Working from home full-time is what made me double down on dressing for myself. I'm epecially inspired by my mum, who was a homemaker (the OG WFH, really). She led by example when it came to these little rituals, like getting dressed nicely and making the bed and having a proper cup of coffee before she started her day. Sometimes this sort of thing can come across performative (the perfect housewife!) but I knew she wasn't doing it for anyone but herself (because no one was around to see it 90% of the time). And having that kind of pride and sense of self-worth turned out to be a valuable lesson for me and my sisters; the effort she made with her clothes was a big part of communicating that.
When she died and we were clearing out her wardrobe, I was in awe of how well-cared for everything was, whether it was a Mango tank top or a custom-made dress she wore to my sister's wedding. I'm grateful that she taught me to appreciate material things and rituals, while never being materialistic -- I still have to learn a lot about the latter.
"Life is a special occasion" -- I love that! Life is too short indeed to not make an effort.
Wow. You have managed to tie together so many things that have been bothering me, simmering below the surface.

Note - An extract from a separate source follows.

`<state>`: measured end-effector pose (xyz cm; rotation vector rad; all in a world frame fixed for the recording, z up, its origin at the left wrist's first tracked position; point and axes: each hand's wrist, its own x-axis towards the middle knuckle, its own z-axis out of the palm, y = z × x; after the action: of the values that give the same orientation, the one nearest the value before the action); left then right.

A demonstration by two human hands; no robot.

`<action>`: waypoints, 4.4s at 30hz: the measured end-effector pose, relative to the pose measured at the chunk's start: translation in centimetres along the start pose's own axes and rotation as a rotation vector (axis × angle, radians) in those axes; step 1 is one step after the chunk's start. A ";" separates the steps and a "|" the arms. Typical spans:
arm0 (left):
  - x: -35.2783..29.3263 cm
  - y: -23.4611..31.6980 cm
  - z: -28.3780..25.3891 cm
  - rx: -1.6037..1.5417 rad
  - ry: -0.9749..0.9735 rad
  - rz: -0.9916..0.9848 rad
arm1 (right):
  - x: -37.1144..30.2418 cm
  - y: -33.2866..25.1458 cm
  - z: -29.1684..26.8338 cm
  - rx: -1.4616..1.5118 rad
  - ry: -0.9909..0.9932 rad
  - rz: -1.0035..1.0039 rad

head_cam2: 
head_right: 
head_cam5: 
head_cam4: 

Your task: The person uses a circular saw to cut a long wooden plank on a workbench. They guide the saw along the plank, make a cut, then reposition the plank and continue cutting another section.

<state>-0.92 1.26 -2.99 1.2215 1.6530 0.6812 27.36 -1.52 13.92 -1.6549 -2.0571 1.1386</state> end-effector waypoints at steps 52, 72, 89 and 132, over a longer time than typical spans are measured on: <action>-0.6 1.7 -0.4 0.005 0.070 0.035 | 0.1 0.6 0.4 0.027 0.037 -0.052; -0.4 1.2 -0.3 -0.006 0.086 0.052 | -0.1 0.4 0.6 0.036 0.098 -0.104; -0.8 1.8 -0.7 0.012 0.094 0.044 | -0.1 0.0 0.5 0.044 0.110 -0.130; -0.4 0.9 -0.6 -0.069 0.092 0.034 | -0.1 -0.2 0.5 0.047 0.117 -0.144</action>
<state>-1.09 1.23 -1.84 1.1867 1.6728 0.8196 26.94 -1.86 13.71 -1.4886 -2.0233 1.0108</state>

I think this is why I disliked norm core so much. And the current derivative...the crop top with leggings. When I see this I can’t help but think why waste the privilege of living in New York and go out without celebrating your style. (I should say that if a person adopted this look as their unique personal style I would appreciate it. It’s the armies of clones wearing a banal uniform that rankles me.)
The ritual of life is worth getting dressed for, I agree. This is why I love Ladies of Madison Avenue.